I do not think that can bind the receipt to the device.
My understanding is that you are allowed to install an application on multiple devices without extra cost. Binding it to the device would mean that if you for example upgrade/change your phone you would need to purchase all the apps again.
I believe if you can't read the user's apple ID, your only protection against piracy would be keeping track(server-side of course) of the number of download requests per transaction_id and limit those if they go over a certain value.
So if you limit it to say 50, that gives a reasonable margin for the user to deploy the app and it's contents on multiple devices and restore several times, but makes it hard for whoever wants to distribute a pirated version with a valid receipt for unlimited restores. Of course they can just distribute a version with all your content, but that's nothing you can do about that and at least they're not taxing your servers.
UDID Does Not Work Anymore
Beniot answer is great, however, these days, as mentioned by Joe D'Andrea, UDID is deprecated and the last time I tried, an App that used the call to get the UDID failed to pass validation during upload to iTunes.
Time-limited Receipts as Alternative to Receipt Counters
To add on to hloupyhonza's answer, besides having a "download request" counter for a particular receipt, you can just limit the receipt validity by time.
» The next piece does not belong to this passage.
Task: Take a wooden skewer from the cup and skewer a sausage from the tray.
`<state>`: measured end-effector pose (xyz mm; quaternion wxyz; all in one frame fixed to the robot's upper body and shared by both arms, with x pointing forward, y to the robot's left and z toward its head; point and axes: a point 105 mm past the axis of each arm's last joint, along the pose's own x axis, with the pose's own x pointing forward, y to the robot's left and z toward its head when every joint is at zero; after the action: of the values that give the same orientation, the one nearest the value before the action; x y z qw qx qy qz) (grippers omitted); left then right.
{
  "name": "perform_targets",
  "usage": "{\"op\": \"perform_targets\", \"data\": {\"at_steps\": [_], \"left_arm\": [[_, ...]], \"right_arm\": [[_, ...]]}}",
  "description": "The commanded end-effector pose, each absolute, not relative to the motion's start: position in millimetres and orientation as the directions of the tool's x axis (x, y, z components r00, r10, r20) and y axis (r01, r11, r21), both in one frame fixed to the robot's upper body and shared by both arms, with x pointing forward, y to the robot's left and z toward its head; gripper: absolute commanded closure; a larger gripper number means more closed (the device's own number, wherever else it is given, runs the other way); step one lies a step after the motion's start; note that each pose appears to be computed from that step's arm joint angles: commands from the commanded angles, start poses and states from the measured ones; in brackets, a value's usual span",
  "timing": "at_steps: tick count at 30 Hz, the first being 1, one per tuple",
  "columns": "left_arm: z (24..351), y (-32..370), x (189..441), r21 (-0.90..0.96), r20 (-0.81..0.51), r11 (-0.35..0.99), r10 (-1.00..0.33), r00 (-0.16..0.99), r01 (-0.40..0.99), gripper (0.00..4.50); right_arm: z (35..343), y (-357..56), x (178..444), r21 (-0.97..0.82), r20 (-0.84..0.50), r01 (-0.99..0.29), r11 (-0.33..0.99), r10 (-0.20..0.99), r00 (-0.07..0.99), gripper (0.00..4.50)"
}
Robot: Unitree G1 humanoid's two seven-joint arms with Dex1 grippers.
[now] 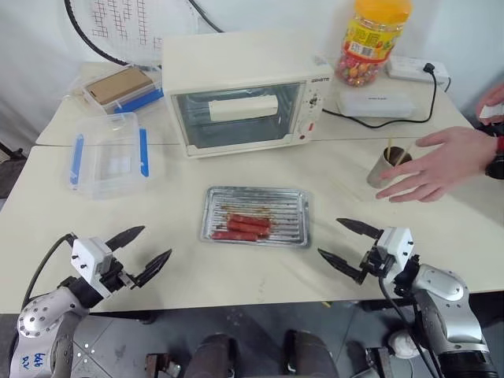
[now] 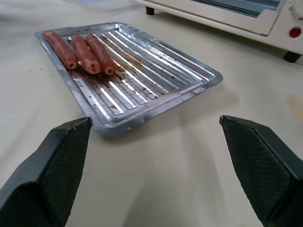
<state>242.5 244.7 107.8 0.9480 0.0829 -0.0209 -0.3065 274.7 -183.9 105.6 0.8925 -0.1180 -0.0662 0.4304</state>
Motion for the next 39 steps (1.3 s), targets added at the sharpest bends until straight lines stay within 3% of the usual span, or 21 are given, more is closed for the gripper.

I found anything between 12 to 24 hours reasonable.
This method also allows the purchaser to use the purchase on any other device he owns as long as he logs into the App Store with the same Apple ID. Note: Each time Restore Purchases is done, Apple returns a completely new receipt (with details of the original receipt contained) - this allows purchases to be restored past the time limit we set for a particular receipt.
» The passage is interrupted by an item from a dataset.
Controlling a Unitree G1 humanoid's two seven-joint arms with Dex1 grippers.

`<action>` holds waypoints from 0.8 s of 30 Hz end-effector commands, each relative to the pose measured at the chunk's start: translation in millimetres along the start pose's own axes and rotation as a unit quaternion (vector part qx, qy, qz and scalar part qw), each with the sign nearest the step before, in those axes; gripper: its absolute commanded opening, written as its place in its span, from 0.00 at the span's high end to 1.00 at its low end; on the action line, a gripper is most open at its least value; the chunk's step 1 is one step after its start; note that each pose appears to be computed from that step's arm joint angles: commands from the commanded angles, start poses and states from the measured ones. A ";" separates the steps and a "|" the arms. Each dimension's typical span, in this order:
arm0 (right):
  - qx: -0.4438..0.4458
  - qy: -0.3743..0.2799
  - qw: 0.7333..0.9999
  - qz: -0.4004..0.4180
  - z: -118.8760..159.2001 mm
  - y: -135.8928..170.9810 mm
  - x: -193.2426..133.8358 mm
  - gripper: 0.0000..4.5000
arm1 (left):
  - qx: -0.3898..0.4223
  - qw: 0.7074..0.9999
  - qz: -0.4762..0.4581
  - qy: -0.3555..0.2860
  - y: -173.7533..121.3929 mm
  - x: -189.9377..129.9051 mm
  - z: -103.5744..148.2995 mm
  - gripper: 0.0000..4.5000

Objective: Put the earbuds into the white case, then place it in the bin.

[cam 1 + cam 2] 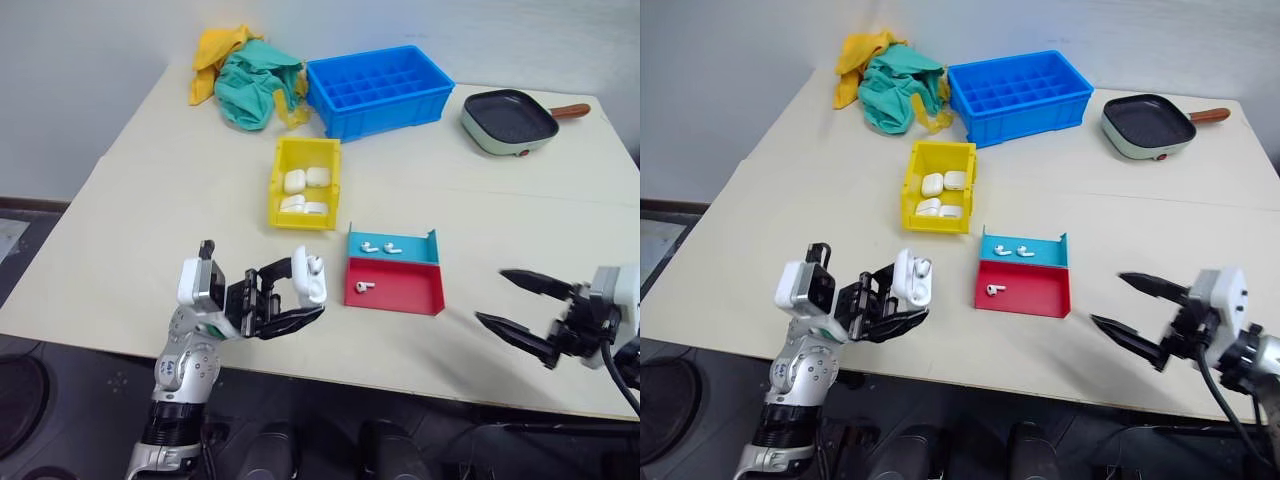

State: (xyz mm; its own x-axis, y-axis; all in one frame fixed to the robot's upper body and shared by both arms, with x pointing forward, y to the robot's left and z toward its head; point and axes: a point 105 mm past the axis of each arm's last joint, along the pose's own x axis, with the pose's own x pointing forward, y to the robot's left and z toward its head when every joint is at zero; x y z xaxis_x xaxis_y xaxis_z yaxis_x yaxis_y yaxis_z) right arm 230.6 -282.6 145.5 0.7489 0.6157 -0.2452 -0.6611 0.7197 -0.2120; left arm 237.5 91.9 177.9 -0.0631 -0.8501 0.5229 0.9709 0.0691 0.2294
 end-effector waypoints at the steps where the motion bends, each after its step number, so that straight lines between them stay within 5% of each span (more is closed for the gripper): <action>1: -0.051 0.050 0.997 -0.002 -5.2 -10.9 0.2 0.01 | 0.006 1.000 -0.010 -0.003 -7.4 -4.8 -0.6 0.38; 9: -0.132 0.029 0.982 0.132 73.5 0.1 74.6 0.01 | -0.005 1.000 0.007 0.006 -15.8 -21.4 -14.3 0.38; 12: -0.161 0.031 0.973 0.162 95.9 3.9 106.3 0.14 | -0.010 1.000 0.002 0.006 -19.2 -22.1 -15.9 0.38; 20: -0.210 0.103 0.955 0.183 111.8 2.5 178.8 0.77 | -0.013 1.000 -0.002 0.001 -22.2 -16.8 -16.3 0.38; 24: -0.249 0.142 0.942 0.176 111.2 -5.2 197.9 0.77 | -0.015 1.000 0.001 -0.001 -23.3 -15.8 -15.5 0.38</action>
State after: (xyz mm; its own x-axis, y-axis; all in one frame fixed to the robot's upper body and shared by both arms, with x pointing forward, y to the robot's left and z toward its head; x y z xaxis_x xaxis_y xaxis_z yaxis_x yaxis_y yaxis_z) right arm 383.5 -126.0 199.1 0.4659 0.6503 -0.6000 -0.8719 0.2216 -0.4368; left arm 224.0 96.2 145.3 -0.0416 -0.8559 0.5155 0.9823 0.0594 0.1779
Preventing "Off-The-Shelf" Hacks
To prevent typical "Googled" hacking solutions (my data shows this constitutes almost all of IAP hacking attempts), I use a checksum (pick your favorite algorithm, doesn't matter unless you want to make it watertight) of the following concatenation:
receipt-data json string
A shared secret key
Validation success status code.
The App will verify the checksum returned by our validation server. This is not watertight though, as the hacker may retrieve the shared key from your App's binary. But it has prevented all "off-the-shelf" hacks thus far and that's good enough for my use.